My husband advanced to exactly the same as your mom AND it landed him in the hospital, BUT it was the best thing, they kept him for 3-4 days to straighten everything out from refusing meds, refusing his diabetic diet, and staying up all night. We were told they arranging for AL “for now, to receive PT “. I quick prepared the AL room and he was transferred to it by wheelchair van, although he was full ambulatory. He received PT there and got settled into a routine and the days progressed into months, no five years. He has a circle of guy friends, loves the staff, has never asked to come home.

@centre This was encouraging. How often do you visit?

@maryvc The transport to the AL purposefully did not involve me, I was afraid he wouldn’t get out of the car. The facility staff said not to meet him there or to visit for three days. They also suggested very strongly not to visit every day or to stay for long periods. When a spouse does that, the person has much more difficulty settling in, developing friendships, getting involved in activities, or being willing to leave their room for special presentations, like music. It felt weird and I was worried about him, but I figured this is what they do for a living and I need to trust them. Guess what, they were right! The wife of the guy across the hall comes daily and stays long hours, he rarely comes out of his room, says he’s waiting for his wife.
I visit Wednesday and Saturday early afternoon for approx an hour and a half. I do those days to be there during the work week when admin is there and on the weekend to keep an eye on what’s what when the “cat’s away”. Early afternoon you’re not interfering with morning care and med passes, the person has had lunch but has probably not laid down yet for a nap.
I refresh water and soda in his small fridge, refresh the incontinence briefs in the bathroom, tidy up a bit, etc. Then we head out to the car. He likes Dunkin drive-through for coffee and a donut, then we take a drive. We live in a rural area, he likes to drive over by the farms. He also likes to go on a few errands to familiar stores, he waits in the car and reads brochures I picked up at a nearby visitor center. He doesn’t understand the words, but they have lots of photos and fit nicely into the car door inside holder. I only do this with very short errands. When we get back to the facility, he’s always looking for his guy group friends. I give him a kiss and off he goes.
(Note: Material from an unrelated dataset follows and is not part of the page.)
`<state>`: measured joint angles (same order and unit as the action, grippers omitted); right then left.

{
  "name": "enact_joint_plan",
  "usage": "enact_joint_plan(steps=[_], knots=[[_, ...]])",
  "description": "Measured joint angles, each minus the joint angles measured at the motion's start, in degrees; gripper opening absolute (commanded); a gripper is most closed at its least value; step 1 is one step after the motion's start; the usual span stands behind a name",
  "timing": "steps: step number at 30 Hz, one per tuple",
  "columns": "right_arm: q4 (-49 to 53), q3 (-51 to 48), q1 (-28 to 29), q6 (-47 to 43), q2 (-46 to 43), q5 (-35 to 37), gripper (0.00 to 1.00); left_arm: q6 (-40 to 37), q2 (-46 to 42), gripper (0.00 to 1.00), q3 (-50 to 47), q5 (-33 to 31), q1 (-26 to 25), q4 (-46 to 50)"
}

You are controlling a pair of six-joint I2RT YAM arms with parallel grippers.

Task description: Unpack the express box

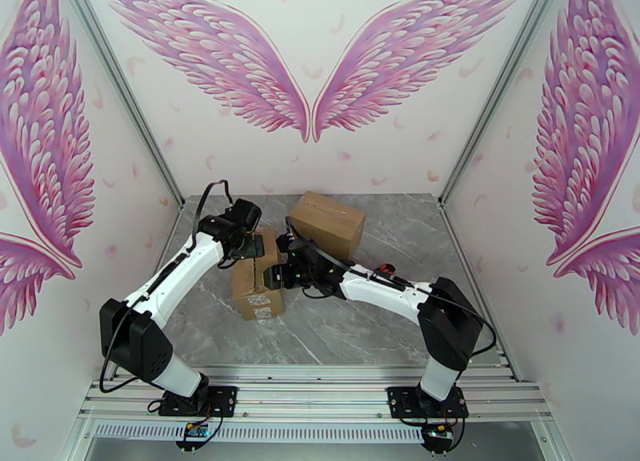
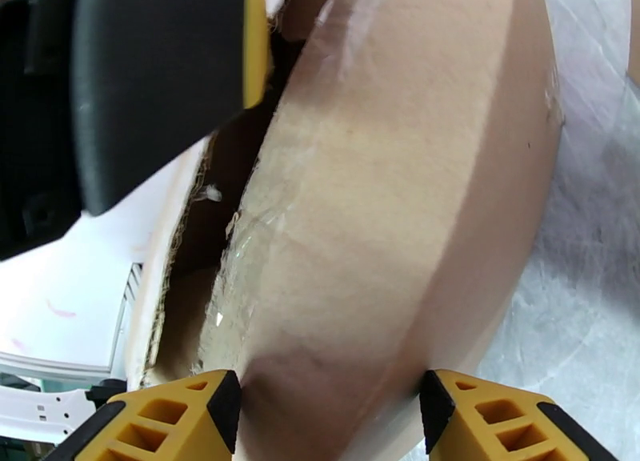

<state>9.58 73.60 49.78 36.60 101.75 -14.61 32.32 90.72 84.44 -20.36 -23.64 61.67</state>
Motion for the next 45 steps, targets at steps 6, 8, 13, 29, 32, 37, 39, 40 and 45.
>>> enact_joint_plan(steps=[6, 8, 13, 29, 32, 37, 39, 40, 45], knots=[[0.04, 1.14, 0.17, 1.38, 1.03, 0.44, 0.60, -0.90, 0.96, 0.94, 0.00, -0.90, 0.00, 0.92], [0.07, 1.20, 0.17, 1.62, 1.09, 0.59, 0.60, -1.46, 1.11, 0.94, 0.00, -1.53, 0.00, 1.46], [0.28, 1.46, 0.17, 2.47, 1.31, 0.76, 0.59, -2.64, 1.68, 0.96, 0.00, -1.75, 0.00, 1.77], [1.92, 2.40, 0.28, 3.10, 1.55, 1.86, 0.59, -8.92, 3.13, 0.60, 3.17, -1.55, 2.36, 4.07], [2.38, 2.62, 0.33, 3.08, 1.55, 2.29, 0.59, -10.75, 2.40, 0.50, 3.19, -0.07, 3.58, 4.04], [4.94, 4.13, 0.55, 2.56, 1.55, 3.58, 0.62, -12.72, 0.76, 0.33, 3.13, 3.02, 5.90, 4.04], [6.60, 5.14, 0.66, 1.92, 1.55, 4.66, 0.64, -12.96, 0.00, 0.24, 2.78, 4.52, 6.95, 3.87], [7.50, 5.73, 0.66, 1.51, 1.55, 5.22, 0.66, -13.18, -0.46, 0.20, 2.51, 5.57, 7.50, 3.61], [13.79, 10.64, 0.92, -1.68, 1.55, 9.99, 0.72, -12.63, -2.43, 0.03, 1.20, 10.64, 9.14, 2.05]])
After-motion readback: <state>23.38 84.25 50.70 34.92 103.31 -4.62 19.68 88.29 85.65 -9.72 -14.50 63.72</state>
I'm married to one of the most wonderful, smart, kind, generous woman ever, with Alzheimer's, who would stand next to me at 2am and scream that we had to 'get out of the house right now because her brother was on his way to kill us,' or 'why wasn't I doing something because the neighbors had stolen all her clothes,' or ..... . I spoke to her neurologist and he prescribed a medication (antidepressant) that would take about two weeks to be effective. It helped.

@centre That's great that he looks forward to the guys. My husband is the most verbal. There are only two guys and they really don't talk or have conversations. The other 10 residents are women. So he is a bit lonely and bored but they do have activities and he goes to therapy and has a personal trainer. I skipped today and felt guilty but your response was reassuring.